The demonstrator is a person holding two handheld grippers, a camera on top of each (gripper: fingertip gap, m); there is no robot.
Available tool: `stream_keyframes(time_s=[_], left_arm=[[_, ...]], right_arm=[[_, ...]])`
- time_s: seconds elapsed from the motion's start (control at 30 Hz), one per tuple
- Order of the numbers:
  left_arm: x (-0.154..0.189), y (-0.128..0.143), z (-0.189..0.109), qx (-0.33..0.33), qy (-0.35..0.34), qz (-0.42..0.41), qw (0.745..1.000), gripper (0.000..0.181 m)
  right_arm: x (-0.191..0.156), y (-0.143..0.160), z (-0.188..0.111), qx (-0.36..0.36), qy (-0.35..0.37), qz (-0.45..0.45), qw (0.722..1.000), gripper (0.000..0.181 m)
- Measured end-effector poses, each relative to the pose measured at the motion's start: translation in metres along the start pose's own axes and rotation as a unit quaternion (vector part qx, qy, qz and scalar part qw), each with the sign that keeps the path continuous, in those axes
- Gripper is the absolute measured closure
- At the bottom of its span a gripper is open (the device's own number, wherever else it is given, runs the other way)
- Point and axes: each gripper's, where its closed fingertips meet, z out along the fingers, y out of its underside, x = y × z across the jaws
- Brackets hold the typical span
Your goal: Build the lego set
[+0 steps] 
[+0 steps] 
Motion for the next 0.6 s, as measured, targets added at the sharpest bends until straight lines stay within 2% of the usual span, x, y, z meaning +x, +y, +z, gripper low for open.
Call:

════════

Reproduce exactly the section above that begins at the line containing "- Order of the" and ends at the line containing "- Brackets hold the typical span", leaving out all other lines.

Written answer >>
- Order of the numbers:
  left_arm: x (-0.154..0.189), y (-0.128..0.143), z (-0.189..0.109), qx (-0.33..0.33), qy (-0.35..0.34), qz (-0.42..0.41), qw (0.745..1.000), gripper (0.000..0.181 m)
  right_arm: x (-0.191..0.156), y (-0.143..0.160), z (-0.188..0.111), qx (-0.36..0.36), qy (-0.35..0.37), qz (-0.45..0.45), qw (0.722..1.000), gripper (0.000..0.181 m)
- Measured end-effector poses, each relative to the pose measured at the motion's start: translation in metres along the start pose's own axes and rotation as a unit quaternion (vector part qx, qy, qz and scalar part qw), each with the sign that keeps the path continuous, in those axes
- Gripper is the absolute measured closure
- At the bottom of its span a gripper is open (the device's own number, wherever else it is given, runs the other way)
- Point and axes: each gripper's, where its closed fingertips meet, z out along the fingers, y out of its underside, x = y × z across the jaws
- Brackets hold the typical span

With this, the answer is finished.